Looking for minimal Heartwood upgrade instructions

Hi,

I read the changes for the ZCash Heartwood upgrade, and my current understanding is that there are no changes required to mine blocks due to the “shielded coinbase transaction” upgrade, but that there are major breaking changes required to support the new merkle tree. This understanding may be incorrect.

I have not been able to find any mining software code to determine if all the changes are already handled in the ZCash daemon before getblocktemplate is called, or whether the data that is sent to miners and submitted to the network actually needs to change.
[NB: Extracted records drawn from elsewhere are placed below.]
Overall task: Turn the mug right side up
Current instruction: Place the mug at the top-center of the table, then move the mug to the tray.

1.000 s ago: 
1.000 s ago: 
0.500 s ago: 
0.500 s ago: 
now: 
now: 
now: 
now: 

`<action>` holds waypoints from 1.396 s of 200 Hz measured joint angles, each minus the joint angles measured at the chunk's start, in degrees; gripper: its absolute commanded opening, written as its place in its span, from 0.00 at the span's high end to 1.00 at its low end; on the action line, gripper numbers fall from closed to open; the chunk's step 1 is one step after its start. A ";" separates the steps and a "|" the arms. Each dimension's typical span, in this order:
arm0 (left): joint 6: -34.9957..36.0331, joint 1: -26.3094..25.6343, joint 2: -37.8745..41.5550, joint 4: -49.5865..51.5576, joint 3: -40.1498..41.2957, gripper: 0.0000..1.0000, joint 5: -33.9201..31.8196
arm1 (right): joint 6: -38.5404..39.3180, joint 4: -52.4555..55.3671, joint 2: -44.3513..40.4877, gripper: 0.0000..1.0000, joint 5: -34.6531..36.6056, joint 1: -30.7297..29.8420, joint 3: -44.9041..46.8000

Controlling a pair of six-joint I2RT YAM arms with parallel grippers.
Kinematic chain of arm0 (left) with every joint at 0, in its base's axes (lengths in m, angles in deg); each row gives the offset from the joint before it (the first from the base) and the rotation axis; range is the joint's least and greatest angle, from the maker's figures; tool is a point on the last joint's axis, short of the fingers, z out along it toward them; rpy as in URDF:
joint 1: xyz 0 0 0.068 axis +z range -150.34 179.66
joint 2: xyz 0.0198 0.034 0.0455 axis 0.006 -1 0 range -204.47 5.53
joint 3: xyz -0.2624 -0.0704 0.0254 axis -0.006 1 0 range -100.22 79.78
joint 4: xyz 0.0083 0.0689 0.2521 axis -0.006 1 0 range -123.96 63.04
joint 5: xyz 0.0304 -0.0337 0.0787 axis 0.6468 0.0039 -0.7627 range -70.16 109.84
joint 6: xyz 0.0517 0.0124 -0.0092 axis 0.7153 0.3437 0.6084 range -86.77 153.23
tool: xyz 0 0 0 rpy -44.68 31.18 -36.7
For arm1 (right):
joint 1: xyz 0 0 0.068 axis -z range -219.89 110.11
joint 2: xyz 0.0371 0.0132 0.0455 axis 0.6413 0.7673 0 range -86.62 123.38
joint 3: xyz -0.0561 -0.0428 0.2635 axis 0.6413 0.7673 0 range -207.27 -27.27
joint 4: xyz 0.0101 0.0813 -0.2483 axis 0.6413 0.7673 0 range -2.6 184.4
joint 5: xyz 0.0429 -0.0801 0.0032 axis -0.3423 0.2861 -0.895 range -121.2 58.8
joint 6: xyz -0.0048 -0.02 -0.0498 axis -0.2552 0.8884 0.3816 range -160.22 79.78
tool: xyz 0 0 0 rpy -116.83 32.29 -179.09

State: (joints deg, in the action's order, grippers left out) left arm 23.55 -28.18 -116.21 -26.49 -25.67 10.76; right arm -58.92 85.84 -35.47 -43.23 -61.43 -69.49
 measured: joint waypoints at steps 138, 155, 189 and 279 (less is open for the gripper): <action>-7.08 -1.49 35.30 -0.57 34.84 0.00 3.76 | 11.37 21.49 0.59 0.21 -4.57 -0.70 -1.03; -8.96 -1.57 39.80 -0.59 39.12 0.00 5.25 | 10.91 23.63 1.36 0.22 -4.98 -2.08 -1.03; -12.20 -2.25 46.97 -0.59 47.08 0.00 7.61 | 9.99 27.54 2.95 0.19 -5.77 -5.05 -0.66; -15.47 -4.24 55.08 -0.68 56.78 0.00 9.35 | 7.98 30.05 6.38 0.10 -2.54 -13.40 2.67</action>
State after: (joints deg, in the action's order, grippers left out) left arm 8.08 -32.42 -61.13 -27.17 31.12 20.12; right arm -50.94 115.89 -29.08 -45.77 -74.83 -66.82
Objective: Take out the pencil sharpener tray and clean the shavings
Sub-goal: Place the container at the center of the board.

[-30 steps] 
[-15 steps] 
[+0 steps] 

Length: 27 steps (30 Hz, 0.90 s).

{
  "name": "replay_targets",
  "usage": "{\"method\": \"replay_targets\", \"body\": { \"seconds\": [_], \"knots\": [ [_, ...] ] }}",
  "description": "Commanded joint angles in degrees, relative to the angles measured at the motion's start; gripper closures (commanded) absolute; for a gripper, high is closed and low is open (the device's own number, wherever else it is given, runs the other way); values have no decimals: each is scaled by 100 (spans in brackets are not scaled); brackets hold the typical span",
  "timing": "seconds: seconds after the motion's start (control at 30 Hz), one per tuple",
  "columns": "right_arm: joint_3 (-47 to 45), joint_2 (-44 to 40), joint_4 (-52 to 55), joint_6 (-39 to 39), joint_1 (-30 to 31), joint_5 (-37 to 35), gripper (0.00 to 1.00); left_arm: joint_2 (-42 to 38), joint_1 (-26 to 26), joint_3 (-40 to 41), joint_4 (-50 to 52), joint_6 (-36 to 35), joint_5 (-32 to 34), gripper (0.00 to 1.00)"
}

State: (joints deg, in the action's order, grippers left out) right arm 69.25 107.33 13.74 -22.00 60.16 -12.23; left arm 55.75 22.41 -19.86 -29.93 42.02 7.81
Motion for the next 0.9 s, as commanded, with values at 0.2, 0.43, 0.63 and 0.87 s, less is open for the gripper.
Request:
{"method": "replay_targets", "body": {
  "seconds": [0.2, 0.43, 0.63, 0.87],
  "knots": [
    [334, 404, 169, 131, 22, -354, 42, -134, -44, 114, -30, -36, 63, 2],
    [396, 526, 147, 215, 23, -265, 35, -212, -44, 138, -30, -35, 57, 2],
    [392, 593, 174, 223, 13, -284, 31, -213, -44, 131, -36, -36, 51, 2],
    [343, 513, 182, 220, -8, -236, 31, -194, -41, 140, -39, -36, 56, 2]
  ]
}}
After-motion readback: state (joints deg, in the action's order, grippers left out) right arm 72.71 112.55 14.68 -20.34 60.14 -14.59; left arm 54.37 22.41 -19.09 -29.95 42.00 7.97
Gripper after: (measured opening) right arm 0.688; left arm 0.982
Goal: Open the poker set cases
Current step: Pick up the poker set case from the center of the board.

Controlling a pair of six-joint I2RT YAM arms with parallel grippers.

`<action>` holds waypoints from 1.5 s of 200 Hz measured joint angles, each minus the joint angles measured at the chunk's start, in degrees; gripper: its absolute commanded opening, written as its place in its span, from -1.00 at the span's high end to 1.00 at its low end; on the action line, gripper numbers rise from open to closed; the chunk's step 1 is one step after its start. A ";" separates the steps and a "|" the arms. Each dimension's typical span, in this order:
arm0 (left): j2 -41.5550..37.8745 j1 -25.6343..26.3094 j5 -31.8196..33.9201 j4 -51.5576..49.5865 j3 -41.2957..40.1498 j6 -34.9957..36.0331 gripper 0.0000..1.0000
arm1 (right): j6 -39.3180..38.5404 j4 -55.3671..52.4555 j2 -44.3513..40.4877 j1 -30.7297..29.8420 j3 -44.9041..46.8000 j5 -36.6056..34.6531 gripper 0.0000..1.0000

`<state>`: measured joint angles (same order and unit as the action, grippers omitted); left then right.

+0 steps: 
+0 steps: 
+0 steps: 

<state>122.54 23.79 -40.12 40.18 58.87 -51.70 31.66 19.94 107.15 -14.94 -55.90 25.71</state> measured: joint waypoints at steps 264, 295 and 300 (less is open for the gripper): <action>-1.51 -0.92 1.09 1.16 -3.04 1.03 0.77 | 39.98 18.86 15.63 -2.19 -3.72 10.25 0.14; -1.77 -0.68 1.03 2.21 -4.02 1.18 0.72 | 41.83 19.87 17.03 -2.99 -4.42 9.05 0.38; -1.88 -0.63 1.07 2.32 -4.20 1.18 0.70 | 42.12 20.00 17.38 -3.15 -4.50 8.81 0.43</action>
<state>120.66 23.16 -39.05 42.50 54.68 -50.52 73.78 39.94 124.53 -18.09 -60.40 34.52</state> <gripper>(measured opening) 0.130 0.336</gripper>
It seems to me that the miners won’t know the difference, because the documentation states that an existing field is used for the new merkle root, and that that was done on purpose. But it’s not clear to me from those documents whether any work needs to be done in the mining server to compute this different data, or whether the existing RPC calls perform this work in the daemon code with zero or minor changes required in the mining server.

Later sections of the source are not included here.